Chasing the Silicon Valley model may be a mistake for cities trying to become modern industrial hubs
In opening Salesforce’s new London office yesterday, former BT CEO Lord Livingston described the city as “knocking at the door of Silicon Valley.”
Judging from the Computing UK article that description hasn’t impressed the rest of the British tech community as it confirms in their minds there is, as usual, too much focus on the capital and Livingston’s view also raises the question of whether London really wants to be another Silicon Valley.
Like all global industrial hubs Silicon Valley the result of a series of happy coincidences; massive defense spending, determined educators, clever inventors and savvy entrepreneurs all finding themselves in the same place at the same time.
Trying to replicate the factors that turned the region into the late Twentieth Century’s centre of technology is almost impossible – even the United States couldn’t afford the massive defense spending over the fifty years from 1941 that underpinned the Valley’s development.
Apart from the spending; the culture, economy, geography, markets and workforce of Silicon Valley are very different to that of London’s.
This not to say London doesn’t have advantages over Silicon Valley; access to Europe and relatively easy immigration policies make Britain a very attractive location for tech businesses.

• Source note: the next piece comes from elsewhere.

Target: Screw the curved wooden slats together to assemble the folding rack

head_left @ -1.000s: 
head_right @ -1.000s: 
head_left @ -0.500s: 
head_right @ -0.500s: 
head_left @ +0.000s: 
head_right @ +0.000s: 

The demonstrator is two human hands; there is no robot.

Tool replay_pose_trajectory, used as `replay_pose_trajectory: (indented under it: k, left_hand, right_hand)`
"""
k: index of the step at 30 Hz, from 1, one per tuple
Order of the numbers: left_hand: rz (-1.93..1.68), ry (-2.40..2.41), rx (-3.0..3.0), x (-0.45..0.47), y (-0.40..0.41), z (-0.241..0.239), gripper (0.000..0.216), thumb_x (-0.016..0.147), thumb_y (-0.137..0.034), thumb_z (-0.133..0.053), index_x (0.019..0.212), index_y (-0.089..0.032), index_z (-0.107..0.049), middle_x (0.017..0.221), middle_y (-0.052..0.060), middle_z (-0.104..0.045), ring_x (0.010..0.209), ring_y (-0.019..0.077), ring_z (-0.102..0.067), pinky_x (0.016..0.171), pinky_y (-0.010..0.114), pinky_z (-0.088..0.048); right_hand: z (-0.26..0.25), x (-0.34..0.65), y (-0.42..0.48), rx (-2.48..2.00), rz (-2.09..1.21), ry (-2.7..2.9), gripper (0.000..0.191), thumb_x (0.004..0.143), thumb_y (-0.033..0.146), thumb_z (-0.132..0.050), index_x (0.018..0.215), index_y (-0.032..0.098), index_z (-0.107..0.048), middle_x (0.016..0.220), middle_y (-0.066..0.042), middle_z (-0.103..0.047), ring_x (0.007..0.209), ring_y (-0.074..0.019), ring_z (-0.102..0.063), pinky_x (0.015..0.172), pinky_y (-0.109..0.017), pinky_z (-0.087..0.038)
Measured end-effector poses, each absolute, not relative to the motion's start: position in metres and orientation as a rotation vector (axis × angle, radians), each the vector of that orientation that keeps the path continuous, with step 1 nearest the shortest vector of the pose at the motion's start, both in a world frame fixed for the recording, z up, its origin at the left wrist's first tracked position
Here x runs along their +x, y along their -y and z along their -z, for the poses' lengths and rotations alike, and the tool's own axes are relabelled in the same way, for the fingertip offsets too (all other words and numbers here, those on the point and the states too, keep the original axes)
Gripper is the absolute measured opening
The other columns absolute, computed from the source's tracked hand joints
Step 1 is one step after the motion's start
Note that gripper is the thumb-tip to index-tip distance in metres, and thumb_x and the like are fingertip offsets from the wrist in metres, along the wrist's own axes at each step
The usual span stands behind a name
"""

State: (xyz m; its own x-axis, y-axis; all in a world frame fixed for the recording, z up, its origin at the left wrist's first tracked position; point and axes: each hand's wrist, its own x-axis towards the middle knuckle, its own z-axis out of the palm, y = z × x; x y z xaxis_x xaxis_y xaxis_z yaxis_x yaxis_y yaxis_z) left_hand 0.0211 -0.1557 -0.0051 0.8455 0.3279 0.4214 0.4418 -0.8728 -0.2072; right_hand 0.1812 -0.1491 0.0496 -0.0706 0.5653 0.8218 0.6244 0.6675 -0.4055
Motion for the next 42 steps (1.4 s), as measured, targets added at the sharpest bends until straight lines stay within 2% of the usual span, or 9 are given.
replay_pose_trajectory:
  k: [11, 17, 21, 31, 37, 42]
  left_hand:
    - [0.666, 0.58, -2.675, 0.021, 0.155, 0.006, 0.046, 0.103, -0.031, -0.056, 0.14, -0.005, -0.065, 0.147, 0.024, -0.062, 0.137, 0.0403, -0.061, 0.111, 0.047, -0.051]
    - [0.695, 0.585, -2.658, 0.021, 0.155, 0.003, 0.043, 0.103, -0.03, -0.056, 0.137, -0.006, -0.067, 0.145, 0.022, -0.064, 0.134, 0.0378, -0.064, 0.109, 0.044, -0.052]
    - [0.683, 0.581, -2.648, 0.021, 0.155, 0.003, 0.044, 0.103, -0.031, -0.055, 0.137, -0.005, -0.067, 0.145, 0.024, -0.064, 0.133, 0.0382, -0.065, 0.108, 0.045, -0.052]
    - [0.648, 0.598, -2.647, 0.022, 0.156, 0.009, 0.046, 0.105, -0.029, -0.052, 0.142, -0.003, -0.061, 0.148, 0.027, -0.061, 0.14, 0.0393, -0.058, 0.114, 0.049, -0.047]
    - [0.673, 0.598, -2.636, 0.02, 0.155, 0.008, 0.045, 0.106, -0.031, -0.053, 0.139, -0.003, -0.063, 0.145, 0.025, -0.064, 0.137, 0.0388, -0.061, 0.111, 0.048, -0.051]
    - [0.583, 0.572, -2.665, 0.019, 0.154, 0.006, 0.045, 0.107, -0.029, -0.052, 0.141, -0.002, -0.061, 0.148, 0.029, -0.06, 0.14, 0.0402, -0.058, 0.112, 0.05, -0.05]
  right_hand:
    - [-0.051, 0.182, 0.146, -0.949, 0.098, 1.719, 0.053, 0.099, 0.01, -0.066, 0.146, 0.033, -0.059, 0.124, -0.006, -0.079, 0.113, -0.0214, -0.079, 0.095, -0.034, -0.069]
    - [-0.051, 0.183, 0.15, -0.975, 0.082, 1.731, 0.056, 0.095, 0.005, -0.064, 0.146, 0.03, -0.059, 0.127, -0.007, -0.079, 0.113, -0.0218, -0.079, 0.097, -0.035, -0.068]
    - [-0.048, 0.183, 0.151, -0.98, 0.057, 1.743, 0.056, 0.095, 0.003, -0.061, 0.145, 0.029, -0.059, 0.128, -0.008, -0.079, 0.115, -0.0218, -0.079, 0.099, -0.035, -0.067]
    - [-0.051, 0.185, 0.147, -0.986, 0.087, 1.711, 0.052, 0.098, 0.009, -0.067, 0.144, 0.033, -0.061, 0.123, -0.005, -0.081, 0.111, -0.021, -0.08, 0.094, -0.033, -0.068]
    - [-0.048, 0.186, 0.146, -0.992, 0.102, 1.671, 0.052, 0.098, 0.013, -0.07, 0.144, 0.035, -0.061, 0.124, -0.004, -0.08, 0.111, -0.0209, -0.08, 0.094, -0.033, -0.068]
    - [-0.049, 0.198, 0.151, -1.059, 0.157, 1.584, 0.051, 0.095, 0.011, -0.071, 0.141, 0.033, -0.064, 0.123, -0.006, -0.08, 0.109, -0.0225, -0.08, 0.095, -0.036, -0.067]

If the local startup community can tap The City’s banking resources then London could well be the next global hub.
If London is the next global tech centre – history will tell – it will almost certainly be very different to Silicon Valley.

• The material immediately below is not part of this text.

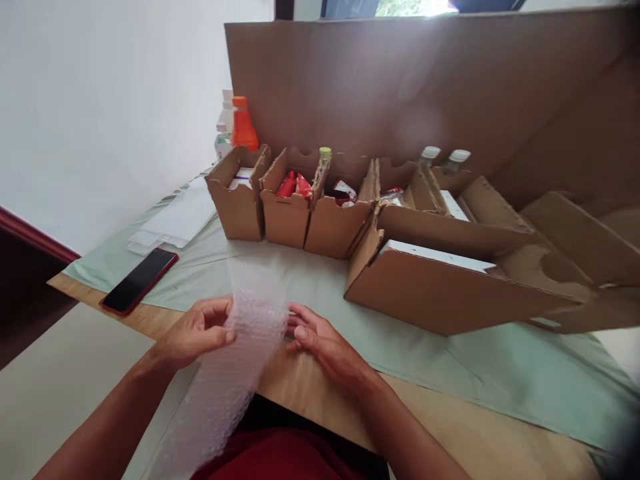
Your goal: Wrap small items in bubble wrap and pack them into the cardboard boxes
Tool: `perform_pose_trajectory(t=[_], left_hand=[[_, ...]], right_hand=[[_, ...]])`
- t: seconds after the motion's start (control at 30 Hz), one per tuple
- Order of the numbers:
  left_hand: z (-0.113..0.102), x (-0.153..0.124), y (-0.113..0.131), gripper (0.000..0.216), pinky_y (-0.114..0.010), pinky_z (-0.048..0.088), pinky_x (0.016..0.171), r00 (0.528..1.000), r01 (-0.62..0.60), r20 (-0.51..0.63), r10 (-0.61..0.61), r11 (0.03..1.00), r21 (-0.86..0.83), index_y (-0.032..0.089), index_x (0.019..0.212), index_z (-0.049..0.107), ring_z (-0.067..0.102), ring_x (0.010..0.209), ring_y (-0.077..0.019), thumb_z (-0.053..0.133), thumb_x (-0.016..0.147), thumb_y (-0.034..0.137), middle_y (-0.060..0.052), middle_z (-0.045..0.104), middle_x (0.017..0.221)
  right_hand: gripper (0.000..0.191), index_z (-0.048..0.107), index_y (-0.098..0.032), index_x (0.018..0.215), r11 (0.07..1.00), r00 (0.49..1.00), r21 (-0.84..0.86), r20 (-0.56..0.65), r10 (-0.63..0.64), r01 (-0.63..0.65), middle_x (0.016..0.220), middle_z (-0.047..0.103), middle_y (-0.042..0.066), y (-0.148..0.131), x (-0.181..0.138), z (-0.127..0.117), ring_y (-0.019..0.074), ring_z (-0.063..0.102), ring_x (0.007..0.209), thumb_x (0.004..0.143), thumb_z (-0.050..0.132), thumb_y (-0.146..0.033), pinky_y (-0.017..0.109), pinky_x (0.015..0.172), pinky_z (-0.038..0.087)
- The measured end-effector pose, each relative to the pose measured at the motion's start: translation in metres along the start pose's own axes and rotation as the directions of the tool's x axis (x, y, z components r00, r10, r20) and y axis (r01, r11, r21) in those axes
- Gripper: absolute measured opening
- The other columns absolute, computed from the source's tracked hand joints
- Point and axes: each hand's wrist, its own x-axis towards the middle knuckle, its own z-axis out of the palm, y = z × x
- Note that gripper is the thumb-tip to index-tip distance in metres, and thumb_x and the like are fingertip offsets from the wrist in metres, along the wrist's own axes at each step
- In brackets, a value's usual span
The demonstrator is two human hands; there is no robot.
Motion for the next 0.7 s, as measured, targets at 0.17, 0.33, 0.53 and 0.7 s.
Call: perform_pose_trajectory(t=[0.17,0.33,0.53,0.7], left_hand=[[0.042,0.007,0.004,0.036,-0.031,0.048,0.072,0.982,-0.039,0.171,0.082,0.969,-0.243,0.019,0.077,0.076,0.064,0.081,-0.0237,0.084,0.073,0.054,-0.006,0.068,0.082],[0.072,-0.002,-0.029,0.072,-0.042,0.050,0.094,0.979,0.091,0.205,0.015,0.863,-0.497,0.025,0.132,0.066,0.067,0.110,-0.0324,0.088,0.071,0.059,-0.010,0.073,0.116],[0.102,-0.038,-0.064,0.111,-0.040,0.055,0.085,0.958,0.280,0.113,-0.264,0.778,-0.563,0.029,0.165,0.023,0.069,0.115,-0.0351,0.087,0.076,0.050,-0.017,0.069,0.132],[0.103,-0.053,-0.059,0.108,-0.038,0.054,0.088,0.931,0.285,0.032,-0.363,0.670,-0.685,0.040,0.162,0.030,0.070,0.112,-0.0312,0.091,0.072,0.044,-0.011,0.068,0.137]], right_hand=[[0.060,0.070,-0.023,0.118,0.954,0.965,0.194,-0.176,-0.194,0.227,0.115,0.075,0.009,-0.026,-0.007,0.006,0.0279,0.070,0.107,0.073,0.084,-0.061,0.042,0.095,0.056],[0.039,0.067,-0.024,0.116,0.891,0.751,-0.222,-0.480,-0.453,0.396,0.096,0.073,0.002,-0.046,-0.002,-0.003,0.0181,0.067,0.079,0.083,0.075,-0.043,0.033,0.074,0.059],[0.044,0.064,-0.020,0.125,0.827,0.746,-0.554,-0.509,-0.430,0.099,0.105,0.074,0.007,-0.018,0.034,-0.036,0.0245,0.070,0.091,0.083,0.066,-0.034,0.044,0.091,0.057],[0.049,0.057,-0.022,0.142,0.677,0.794,-0.735,-0.431,-0.429,-0.034,0.135,0.067,0.015,0.009,-0.047,-0.047,0.0340,0.063,0.124,0.095,0.060,-0.036,0.056,0.107,0.048]])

Strangely, the event Lord Livingston was speaking at reflects how the Californian tech sector is evolving; Salesforce is a San Francisco company and represents a shift in the last five years from the suburbia of San Jose and Palo Alto to the quirky city life of SoMa and the Tenderloin.

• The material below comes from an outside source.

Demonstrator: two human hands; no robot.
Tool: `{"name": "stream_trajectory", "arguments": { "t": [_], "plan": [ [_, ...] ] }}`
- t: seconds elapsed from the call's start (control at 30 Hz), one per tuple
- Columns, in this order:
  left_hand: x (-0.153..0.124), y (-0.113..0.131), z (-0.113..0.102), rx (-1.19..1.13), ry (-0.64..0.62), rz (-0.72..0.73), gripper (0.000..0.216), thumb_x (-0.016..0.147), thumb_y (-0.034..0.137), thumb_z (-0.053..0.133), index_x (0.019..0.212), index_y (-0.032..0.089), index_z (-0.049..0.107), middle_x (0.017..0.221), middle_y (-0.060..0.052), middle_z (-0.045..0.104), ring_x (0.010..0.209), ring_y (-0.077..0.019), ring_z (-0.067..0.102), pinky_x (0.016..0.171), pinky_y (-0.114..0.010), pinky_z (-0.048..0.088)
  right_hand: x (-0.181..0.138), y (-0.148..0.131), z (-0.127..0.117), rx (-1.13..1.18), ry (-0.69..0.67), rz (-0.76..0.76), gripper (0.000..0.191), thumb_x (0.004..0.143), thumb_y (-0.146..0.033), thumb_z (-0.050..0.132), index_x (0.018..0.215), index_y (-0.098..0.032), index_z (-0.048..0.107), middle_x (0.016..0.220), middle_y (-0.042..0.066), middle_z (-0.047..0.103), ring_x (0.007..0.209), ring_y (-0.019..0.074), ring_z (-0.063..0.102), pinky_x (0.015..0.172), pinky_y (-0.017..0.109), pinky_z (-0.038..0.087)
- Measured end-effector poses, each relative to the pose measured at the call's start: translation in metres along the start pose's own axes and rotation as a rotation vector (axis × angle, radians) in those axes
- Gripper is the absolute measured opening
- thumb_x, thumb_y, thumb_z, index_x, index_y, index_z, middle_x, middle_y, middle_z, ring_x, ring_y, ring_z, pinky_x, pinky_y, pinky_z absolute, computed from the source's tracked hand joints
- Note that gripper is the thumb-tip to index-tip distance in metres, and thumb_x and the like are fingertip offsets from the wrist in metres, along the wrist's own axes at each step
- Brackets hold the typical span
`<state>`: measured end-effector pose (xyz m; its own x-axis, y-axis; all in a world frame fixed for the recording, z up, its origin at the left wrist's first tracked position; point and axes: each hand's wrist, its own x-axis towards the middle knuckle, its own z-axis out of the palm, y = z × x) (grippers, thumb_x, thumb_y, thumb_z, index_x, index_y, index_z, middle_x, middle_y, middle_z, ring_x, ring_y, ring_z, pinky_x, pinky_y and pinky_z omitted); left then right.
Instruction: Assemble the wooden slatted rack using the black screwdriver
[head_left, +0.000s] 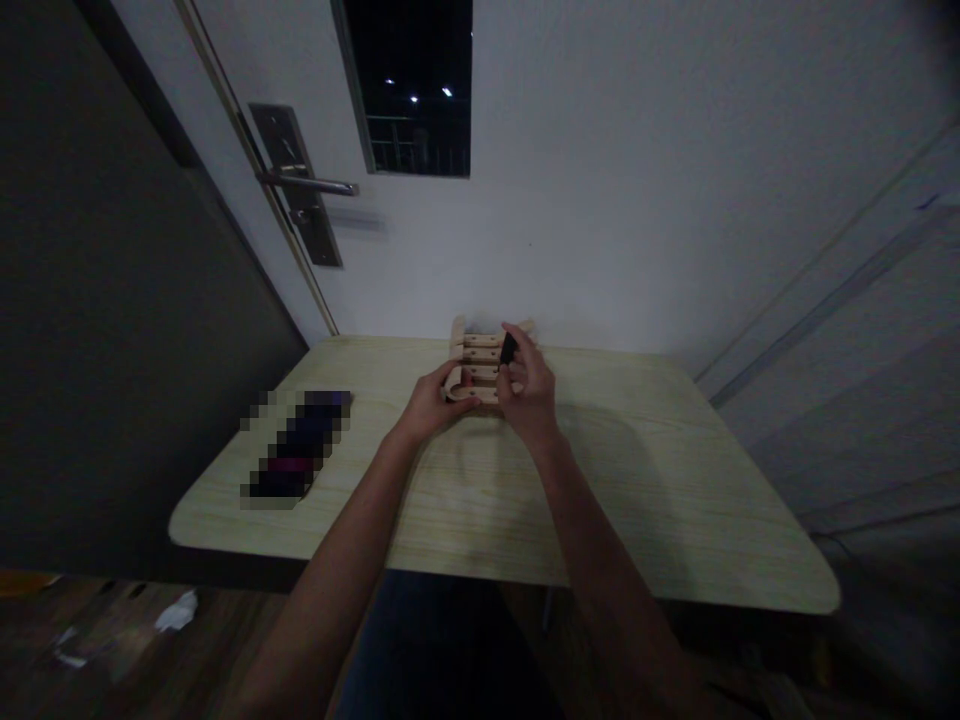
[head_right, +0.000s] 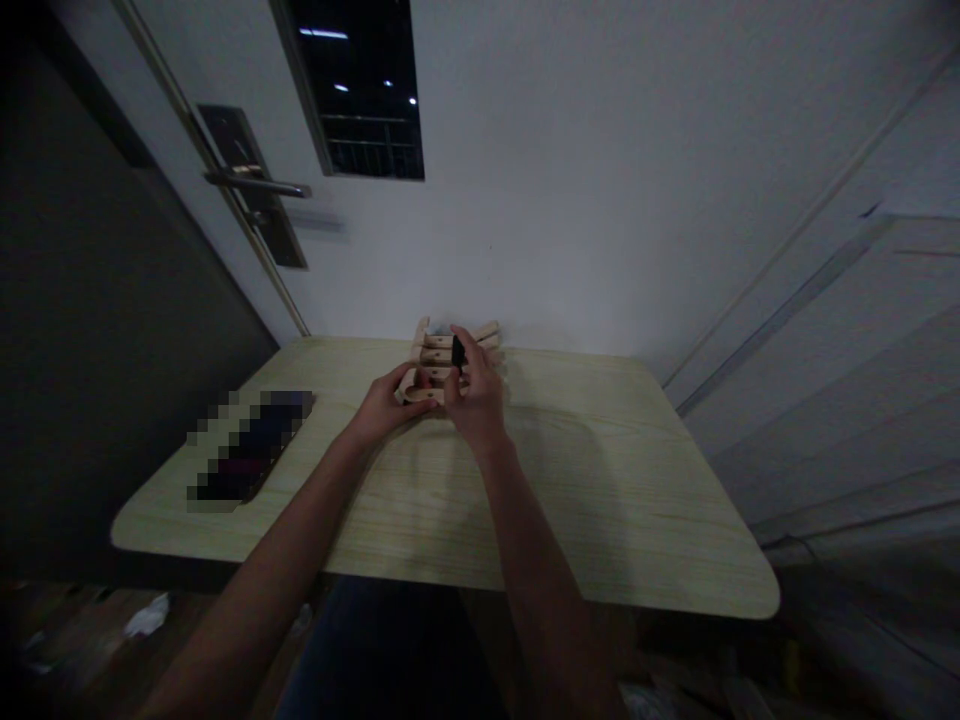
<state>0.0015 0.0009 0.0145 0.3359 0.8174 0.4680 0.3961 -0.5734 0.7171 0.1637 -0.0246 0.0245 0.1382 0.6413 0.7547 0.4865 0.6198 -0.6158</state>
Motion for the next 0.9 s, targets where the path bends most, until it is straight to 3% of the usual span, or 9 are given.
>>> {"name": "stream_trajectory", "arguments": {
  "t": [0.2, 0.67, 0.9],
  "plan": [
    [-0.0007, 0.0031, -0.0008, -0.021, -0.014, -0.01, 0.034, 0.067, 0.029, 0.073, 0.094, 0.014, 0.06, 0.089, -0.003, 0.065, 0.082, -0.0171, 0.06, 0.076, -0.027, 0.047, 0.0013, 0.0049, -0.0007, -0.02, -0.056, -0.032, 0.046, 0.09, -0.028, 0.043, 0.136, -0.029, 0.04, 0.131, 0.006, 0.056, 0.116, 0.0221, 0.056, 0.096, 0.044, 0.051],
    [-0.0002, 0.0046, -0.0014, -0.04, -0.024, -0.012, 0.034, 0.066, 0.028, 0.072, 0.094, 0.014, 0.058, 0.086, -0.002, 0.063, 0.079, -0.016, 0.058, 0.074, -0.027, 0.046, 0.0035, 0.0042, 0.0007, -0.128, -0.003, -0.057, 0.042, 0.086, -0.028, 0.053, 0.128, -0.026, 0.048, 0.121, 0.006, 0.06, 0.107, 0.0222, 0.058, 0.093, 0.043, 0.05],
    [-0.0006, 0.0047, -0.0013, -0.013, -0.028, -0.019, 0.03, 0.067, 0.028, 0.072, 0.091, 0.014, 0.059, 0.085, -0.002, 0.064, 0.078, -0.016, 0.059, 0.072, -0.026, 0.047, 0.0028, -0.0029, -0.0068, -0.096, -0.159, -0.037, 0.052, 0.088, -0.02, 0.042, 0.139, -0.027, 0.035, 0.129, 0.006, 0.057, 0.112, 0.0222, 0.058, 0.094, 0.044, 0.051]
  ]
}}
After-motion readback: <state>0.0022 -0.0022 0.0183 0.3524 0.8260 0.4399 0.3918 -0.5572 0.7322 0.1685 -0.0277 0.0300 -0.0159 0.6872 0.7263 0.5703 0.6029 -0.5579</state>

At the same time Silicon Valley itself is evolving into something different, just as it did in the 1990s with the switch from microprocessor manufacturing to software development.
That shift illustrates the risks of trying to imitate one industrial hub; by the time you’ve build your replica, the original has moved on.
If you spent your life trying to knock on the door of heroes you want to imitate, it would be shame to finally make it only to find they’ve moved.